▶ Data section:
+++

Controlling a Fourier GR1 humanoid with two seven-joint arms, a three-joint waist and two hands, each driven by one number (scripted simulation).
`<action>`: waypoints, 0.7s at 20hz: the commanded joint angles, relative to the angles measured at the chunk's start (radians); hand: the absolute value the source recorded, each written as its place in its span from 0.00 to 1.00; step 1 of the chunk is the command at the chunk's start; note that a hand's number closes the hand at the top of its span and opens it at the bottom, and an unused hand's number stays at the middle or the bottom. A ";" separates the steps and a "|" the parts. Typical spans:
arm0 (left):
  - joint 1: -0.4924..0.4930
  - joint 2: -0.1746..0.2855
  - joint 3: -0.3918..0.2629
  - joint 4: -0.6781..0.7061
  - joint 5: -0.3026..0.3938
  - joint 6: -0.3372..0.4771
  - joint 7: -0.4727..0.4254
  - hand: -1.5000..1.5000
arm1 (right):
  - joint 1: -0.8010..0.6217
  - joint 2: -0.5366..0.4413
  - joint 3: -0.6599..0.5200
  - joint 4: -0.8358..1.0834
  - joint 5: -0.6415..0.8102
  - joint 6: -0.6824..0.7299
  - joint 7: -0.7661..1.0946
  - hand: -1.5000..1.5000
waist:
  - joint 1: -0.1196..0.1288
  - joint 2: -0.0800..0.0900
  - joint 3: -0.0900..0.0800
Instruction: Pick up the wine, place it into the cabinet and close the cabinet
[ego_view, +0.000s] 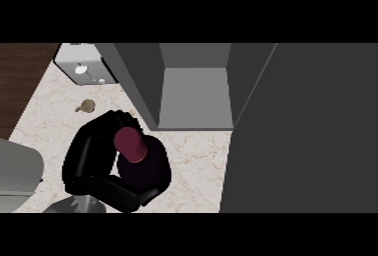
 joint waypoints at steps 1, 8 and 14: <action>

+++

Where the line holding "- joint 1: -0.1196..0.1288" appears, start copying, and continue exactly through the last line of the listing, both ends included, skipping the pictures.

  - joint 1: -0.1196..0.1288
  - joint 2: -0.0800..0.0900
  - joint 3: -0.0900..0.0800
Instruction: Pick up the wine, place it into the cabinet and close the cabinet
[ego_view, +0.000s] 
 joint waypoints at steps 1, 8 and 14: <action>

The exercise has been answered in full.